* _What the task requires_
Only one stretch of the data is wanted: the line containing "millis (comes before", the line containing "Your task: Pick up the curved", and every line between them, copied exactly.

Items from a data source
▼
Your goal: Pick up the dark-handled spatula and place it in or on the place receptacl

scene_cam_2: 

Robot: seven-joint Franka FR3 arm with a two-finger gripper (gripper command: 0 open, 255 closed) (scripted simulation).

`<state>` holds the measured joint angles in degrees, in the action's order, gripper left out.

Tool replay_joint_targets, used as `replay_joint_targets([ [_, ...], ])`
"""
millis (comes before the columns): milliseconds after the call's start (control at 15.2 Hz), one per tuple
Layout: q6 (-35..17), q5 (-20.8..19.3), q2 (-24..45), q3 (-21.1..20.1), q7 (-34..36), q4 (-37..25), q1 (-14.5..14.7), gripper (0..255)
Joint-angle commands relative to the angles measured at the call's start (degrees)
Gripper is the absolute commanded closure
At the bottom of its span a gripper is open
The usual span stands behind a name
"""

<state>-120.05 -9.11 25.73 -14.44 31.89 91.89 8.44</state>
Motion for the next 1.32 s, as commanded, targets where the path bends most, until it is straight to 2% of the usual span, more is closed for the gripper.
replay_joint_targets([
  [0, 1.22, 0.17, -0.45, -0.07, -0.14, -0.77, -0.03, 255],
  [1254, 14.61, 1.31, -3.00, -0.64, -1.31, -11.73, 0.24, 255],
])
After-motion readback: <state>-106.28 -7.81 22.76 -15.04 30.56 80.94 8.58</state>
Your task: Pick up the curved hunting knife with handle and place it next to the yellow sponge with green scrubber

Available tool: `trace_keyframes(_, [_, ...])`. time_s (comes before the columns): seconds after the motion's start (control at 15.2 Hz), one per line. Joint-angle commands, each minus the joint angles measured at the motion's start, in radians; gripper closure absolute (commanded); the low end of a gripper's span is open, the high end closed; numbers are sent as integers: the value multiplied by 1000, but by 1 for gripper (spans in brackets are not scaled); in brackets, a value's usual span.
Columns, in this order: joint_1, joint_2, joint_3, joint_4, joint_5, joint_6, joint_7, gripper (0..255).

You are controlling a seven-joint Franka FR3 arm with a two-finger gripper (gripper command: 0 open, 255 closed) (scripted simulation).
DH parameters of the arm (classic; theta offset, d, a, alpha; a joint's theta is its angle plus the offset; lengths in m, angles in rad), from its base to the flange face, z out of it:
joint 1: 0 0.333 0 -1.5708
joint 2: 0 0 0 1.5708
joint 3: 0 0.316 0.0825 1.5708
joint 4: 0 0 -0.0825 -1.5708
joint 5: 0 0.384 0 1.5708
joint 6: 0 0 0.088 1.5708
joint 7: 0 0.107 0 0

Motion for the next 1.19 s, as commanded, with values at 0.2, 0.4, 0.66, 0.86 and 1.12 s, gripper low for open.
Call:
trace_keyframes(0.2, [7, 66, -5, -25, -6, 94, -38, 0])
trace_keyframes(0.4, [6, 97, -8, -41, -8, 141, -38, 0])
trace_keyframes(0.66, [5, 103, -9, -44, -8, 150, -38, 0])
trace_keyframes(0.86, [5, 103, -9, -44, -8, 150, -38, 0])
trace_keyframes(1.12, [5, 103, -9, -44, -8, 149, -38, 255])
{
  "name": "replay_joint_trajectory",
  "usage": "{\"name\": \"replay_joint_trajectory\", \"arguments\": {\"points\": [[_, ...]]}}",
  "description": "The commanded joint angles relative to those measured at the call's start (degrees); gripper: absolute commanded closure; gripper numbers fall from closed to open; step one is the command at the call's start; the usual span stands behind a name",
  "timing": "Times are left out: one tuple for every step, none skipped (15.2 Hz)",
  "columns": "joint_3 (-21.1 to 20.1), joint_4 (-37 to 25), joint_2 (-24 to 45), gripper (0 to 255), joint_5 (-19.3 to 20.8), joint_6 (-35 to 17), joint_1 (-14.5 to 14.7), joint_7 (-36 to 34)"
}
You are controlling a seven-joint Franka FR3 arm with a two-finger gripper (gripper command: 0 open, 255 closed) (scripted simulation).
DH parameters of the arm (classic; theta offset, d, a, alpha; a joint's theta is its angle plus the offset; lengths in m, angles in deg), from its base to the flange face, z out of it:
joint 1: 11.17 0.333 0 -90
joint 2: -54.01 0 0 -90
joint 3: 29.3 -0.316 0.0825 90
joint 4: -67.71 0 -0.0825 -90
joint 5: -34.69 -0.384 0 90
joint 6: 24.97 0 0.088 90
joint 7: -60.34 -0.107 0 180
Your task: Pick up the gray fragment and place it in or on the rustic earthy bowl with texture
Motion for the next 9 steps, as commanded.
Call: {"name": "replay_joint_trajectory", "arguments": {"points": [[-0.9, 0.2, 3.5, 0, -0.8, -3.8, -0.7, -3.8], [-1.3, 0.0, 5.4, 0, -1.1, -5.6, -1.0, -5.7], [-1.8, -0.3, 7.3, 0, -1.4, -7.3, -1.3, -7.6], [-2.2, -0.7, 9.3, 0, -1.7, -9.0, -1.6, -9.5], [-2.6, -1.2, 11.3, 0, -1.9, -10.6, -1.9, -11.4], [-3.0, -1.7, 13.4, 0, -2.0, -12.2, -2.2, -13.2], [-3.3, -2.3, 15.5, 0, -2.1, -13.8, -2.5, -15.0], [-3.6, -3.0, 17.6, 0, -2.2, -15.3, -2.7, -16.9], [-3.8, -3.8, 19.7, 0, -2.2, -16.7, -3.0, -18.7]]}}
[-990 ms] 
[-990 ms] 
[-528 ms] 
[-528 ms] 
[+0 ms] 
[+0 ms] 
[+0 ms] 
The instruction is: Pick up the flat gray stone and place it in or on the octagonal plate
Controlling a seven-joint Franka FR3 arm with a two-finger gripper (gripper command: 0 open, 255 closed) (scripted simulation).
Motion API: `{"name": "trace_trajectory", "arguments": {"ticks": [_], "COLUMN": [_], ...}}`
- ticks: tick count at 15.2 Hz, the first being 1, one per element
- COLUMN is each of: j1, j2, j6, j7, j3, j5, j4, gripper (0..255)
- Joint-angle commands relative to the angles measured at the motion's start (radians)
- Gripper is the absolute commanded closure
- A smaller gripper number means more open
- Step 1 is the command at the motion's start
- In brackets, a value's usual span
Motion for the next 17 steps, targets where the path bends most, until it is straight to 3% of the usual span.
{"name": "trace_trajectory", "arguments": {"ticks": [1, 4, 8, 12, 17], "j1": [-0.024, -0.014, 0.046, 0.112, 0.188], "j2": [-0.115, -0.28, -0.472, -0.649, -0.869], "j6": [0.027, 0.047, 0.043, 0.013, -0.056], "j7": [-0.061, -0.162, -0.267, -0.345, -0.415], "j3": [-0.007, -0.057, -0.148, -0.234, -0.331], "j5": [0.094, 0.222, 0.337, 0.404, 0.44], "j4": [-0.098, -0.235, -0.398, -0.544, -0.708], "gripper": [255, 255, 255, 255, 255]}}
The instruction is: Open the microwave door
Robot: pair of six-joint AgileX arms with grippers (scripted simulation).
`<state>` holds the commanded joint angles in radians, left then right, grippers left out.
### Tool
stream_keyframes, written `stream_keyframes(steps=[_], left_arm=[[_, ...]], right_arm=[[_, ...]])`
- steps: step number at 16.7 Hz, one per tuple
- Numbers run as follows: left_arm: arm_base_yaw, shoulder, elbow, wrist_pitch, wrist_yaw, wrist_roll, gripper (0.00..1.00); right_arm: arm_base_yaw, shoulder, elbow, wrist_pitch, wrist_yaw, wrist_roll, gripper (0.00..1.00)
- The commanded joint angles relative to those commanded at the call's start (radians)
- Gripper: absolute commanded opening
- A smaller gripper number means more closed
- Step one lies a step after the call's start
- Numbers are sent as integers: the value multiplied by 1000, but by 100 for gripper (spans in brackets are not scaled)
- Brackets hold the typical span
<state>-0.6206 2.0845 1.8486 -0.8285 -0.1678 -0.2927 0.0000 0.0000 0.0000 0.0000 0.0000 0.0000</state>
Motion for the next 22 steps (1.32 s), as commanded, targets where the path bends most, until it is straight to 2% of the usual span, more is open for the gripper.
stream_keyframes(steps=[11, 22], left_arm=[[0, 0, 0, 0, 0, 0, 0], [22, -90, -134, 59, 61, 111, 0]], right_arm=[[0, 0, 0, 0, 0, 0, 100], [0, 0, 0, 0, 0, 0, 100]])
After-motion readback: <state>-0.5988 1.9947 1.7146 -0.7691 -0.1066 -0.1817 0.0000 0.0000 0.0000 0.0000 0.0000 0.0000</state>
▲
* _The answer_
millis (comes before the columns): milliseconds after the call's start (control at 15.2 Hz), one per tuple
Layout: q6 (-35..17), q5 (-20.8..19.3), q2 (-24..45), q3 (-21.1..20.1), q7 (-34..36), q4 (-37..25), q1 (-14.5..14.7), gripper (0..255)
Joint-angle commands relative to the angles measured at the call's start (degrees)
Gripper is the absolute commanded closure
At the bottom of its span a gripper is open
The usual span stands behind a name
"""

<state>-120.05 -9.11 25.73 -14.44 31.89 91.89 8.44</state>
Motion for the next 1.32 s, as commanded, targets where the path bends most, until it is straight to 2% of the usual span, more is closed for the gripper.
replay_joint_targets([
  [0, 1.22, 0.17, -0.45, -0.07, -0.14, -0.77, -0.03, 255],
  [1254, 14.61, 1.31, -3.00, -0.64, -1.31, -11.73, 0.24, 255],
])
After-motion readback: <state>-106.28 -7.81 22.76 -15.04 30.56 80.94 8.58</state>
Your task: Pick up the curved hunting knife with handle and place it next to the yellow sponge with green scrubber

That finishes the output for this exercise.